Eine europäische Flüchtlingspolitik habe nicht nur die Grenzen, sondern auch Menschenleben zu schützen. "Ich kann mich nicht daran gewöhnen", sagte Gauck mit Blick auf das Drama der Bootsflüchtlinge im Mittelmeer. "Niemand in Europa sollte sich daran gewöhnen." Denn die Bilder passten nicht zum "Bild, das wir Europäer von uns selber haben".

Gauck mahnte an, die Lasten der Flüchtlingswellen aus Syrien und über das Mittelmeer "gerechter, transparenter und solidarischer" zu teilen. "Einander vorrechnen, was erst der andere tun muss, bevor wir uns selbst bewegen, das sollten wir nicht tun", mahnte Gauck. Denn es seien Flüchtlinge, die "in unserem Europa Zuflucht suchen". Stattdessen schlug der Bundespräsident vor, die Standards in den europäischen Ländern anzugleichen.

"Schwierige Politik ohne Patentlösungen"

Dabei gebe es das Dilemma zwischen dem berechtigen Schutz der EU vor unkontrollierter Zuwanderung und den Rechten derer, deren Leben gefährdet ist. Zudem bewege sich die Politik in einem Spannungsfeld zwischen zwei Abgrenzungen: Gegenüber denen, die wünschten, die "Tore weit aufzumachen für alle Mühseligen und Beladenen" und denen, die sagen, "die Grenzen des Machbaren sei längst erreicht und wir müssten uns besser abschotten". Flüchtlingspolitik sei eine "schwierige Politik ohne Patentlösungen". Man könne nie "allen Bedrohten und Verfolgten Zuflucht und Zukunft bieten".

Auch der deutsche Asylkompromiss von 1993 nach dem Ende der Teilung Europas, der den damals "dramatisch gestiegenen Antragszahlen Rechnung trug", habe dies auf eine "bis heute umstrittene Weise getan". Dennoch, so wiederholte Gauck: "Wir könnten mehr tun". Aber, auch "manches besser und vor allem gemeinsam als Europäer". Die Asylverfahren sollten effektiver und schneller bearbeitet werden können.

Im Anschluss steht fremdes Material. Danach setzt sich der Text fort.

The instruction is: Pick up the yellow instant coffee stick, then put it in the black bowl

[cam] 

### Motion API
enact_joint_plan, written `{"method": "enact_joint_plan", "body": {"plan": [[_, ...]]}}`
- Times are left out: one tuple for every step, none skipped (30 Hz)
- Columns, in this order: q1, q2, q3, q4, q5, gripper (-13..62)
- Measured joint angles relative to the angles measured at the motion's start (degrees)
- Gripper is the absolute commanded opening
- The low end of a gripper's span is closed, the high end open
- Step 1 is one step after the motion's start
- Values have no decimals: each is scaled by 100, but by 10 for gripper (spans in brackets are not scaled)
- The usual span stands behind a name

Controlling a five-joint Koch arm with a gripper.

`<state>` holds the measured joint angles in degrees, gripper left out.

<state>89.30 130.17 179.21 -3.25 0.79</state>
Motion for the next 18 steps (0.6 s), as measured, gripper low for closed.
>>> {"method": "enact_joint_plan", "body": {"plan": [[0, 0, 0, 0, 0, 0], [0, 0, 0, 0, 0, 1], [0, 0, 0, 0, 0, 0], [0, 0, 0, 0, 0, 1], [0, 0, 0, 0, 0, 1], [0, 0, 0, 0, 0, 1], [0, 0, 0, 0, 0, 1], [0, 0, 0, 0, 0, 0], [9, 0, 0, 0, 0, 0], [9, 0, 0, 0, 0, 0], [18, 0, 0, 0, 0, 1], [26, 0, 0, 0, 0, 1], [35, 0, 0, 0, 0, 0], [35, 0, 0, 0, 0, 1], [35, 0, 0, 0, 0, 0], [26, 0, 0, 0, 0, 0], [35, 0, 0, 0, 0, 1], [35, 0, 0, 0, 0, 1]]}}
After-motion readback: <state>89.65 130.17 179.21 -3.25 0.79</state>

Menschen ohne Flüchtlingsgrund sollten "auf humane Weise" zurückgewiesen werden.

Migration könne, das hätten Studien längst erwiesen, "ein starker Entwicklungsmotor sein, auch für die Herkunftsländer". Politik sollte den "allseitigen Nutzen" im Blick haben: Hilfe für die Migranten, die aufnehmenden Gesellschaften und auf längere Sicht auch für die Herkunftsländer. Gauck erinnerte daran, dass Migranten viel Erspartes in ihre alte Heimat überweisen würden und damit ähnlich wie Entwicklungshilfe auch Armut bekämpften. Zudem würden sie "Kenntnisse und Werte in ihre Heimat bringen", falls sie zurückkehrten.